There appears to be agreement that the electric industry must do more to deter, detect, and defeat cyber-threats as connectivity increases. A recent article in CIOReview reinforced a strategy that already is being employed by Sandia National Laboratories (SNL) in a newly patented alternative realty program designed to beat cyber criminals at their own game through the use of deception techniques. The CIOReview article states that most cybersecurity methods used for the smart grid rely on perimeter defenses. Its recommendation is to create internal defenses in addition to perimeter defenses, acknowledging that perimeter protection will eventually be defeated. Internal defenses are designed to reveal intruders and mislead them with false intel. This is exactly what the SNL High-Fidelity Adaptive Deception & Emulation System (HADES) program does. It feeds hackers simulated information that appears to be what they would find on the target site, providing time for the intruder to be identified and mitigated.

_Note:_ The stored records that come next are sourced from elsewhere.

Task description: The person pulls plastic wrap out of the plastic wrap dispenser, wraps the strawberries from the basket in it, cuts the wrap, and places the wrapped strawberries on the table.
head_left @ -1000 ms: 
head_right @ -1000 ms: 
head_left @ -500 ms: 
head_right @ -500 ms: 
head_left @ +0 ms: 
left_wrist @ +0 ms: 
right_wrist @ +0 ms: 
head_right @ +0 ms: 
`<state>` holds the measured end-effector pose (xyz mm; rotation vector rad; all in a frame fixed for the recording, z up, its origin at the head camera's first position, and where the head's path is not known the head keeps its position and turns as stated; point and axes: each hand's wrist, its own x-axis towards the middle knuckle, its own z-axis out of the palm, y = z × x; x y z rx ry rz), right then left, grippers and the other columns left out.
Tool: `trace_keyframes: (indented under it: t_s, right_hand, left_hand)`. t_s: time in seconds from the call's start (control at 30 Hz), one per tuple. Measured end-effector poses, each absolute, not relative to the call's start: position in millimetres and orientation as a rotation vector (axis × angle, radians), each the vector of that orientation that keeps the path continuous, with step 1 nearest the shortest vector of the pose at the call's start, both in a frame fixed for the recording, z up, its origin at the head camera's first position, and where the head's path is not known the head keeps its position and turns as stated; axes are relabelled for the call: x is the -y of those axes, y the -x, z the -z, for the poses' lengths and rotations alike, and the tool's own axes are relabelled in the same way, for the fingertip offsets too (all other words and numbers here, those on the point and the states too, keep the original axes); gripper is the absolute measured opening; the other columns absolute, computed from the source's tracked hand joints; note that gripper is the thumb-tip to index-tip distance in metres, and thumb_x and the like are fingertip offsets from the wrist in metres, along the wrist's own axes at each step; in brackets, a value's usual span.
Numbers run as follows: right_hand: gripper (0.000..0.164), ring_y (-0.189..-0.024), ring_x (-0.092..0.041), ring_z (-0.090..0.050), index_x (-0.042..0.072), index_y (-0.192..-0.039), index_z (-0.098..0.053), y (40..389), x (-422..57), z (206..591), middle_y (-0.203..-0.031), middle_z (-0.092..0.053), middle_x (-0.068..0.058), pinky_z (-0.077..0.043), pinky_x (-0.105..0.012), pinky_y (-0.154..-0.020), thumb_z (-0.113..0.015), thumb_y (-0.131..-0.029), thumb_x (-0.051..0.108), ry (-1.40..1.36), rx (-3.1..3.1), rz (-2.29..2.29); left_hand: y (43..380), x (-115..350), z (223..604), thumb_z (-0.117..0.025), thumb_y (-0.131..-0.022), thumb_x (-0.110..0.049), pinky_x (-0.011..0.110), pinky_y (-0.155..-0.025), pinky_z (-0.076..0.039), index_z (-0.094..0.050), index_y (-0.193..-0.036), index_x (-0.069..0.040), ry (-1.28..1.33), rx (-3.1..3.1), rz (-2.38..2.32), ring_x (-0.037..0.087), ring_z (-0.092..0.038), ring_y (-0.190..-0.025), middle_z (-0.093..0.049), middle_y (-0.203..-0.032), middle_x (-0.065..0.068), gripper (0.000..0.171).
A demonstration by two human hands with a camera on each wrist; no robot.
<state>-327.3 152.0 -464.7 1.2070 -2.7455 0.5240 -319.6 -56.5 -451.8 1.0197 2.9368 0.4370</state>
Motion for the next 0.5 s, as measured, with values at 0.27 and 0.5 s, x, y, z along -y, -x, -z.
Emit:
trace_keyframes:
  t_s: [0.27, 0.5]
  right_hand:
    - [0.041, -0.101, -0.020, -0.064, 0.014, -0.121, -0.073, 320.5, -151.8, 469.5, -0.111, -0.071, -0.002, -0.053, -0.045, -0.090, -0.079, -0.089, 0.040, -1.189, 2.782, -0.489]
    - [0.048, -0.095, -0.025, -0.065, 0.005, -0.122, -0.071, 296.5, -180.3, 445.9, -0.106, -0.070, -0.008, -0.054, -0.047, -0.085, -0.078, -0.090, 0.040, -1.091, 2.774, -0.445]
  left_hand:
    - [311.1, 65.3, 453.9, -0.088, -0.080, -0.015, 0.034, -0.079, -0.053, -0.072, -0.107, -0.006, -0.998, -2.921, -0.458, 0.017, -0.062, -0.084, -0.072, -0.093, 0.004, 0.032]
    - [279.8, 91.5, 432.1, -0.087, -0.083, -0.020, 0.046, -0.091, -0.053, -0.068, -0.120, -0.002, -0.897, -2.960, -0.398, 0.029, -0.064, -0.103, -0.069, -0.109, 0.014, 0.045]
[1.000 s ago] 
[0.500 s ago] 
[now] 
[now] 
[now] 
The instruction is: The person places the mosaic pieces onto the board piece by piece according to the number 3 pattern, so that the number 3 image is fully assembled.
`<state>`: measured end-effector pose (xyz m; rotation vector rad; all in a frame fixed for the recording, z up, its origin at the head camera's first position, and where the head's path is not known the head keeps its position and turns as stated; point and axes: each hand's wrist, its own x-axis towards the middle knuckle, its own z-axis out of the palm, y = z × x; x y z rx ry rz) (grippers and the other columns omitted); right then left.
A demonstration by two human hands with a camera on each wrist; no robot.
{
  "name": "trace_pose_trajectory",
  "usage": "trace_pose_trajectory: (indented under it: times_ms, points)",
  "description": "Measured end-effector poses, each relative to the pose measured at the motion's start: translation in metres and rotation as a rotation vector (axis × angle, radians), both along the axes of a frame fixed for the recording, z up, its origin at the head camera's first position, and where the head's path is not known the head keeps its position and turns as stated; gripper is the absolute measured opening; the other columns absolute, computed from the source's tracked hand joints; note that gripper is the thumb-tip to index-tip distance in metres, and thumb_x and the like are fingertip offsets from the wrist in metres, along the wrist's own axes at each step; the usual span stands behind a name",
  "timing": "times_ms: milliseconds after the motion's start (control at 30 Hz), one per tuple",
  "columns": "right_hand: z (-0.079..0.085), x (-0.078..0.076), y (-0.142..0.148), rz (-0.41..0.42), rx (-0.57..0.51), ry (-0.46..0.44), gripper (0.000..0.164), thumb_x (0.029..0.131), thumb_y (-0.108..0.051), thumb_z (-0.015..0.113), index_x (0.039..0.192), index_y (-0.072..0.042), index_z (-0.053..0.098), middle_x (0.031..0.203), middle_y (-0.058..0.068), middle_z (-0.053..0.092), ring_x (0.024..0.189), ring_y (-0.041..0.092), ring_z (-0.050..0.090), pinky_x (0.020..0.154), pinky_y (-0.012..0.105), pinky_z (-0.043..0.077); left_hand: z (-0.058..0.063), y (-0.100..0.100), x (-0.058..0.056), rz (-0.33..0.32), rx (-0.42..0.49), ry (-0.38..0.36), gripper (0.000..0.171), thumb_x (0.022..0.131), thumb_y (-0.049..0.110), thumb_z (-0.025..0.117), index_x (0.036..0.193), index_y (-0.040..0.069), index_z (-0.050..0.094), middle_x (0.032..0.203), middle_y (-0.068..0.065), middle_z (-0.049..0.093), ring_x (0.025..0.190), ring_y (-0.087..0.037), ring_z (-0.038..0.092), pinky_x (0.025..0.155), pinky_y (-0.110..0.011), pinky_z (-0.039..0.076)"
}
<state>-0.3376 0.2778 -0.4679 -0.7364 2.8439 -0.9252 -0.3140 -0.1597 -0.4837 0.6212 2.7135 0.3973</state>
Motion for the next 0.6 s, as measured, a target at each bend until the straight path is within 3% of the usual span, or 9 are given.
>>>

More than 10 years ago, the National Institute of Standards and Technology (NIST) established the Smart Grid Interoperability Panel (SGIP) and a cybersecurity committee (SGCC) to address the cross-cutting issue of cybersecurity. The primary goal is to develop a cybersecurity risk management strategy for the smart grid to enable secure interoperability of solutions across different domains and components. Information and results from this effort can be found here. NIST initiated programs have provided baseline cybersecurity guidance, reviews, and recommendations for standards and requirements, outreach, and technology transfer as well as cybersecurity expert networks for the smart grid.

Unfortunately, every day we are reminded that cyberthreats are ever present, so the SGCC’s job is certainly not over. According to UtilityDive, the security firm Proofpoint identified an apparently foreign sponsored phishing campaign wagered in July that was targeting U.S. utilities. The problem we now face as we strive to extend connectivity and interoperability across the grid and into homes and businesses was described in a useful background study from North Carolina State University titled Cyber Security in the Smart Grid: Survey and Challenges. The systems we are dealing with contain hugely disparate devices with vastly different time scales, scalability, and capabilities of embedded devices. The authors conclude it would be impractical to use a single security approach across the smart grid. Instead, they predict that many fine-grained security solutions designed specifically for distinct network applications may be needed to protect our infrastructure. It’s a good bet our government, academic, and industry experts are up for the challenge!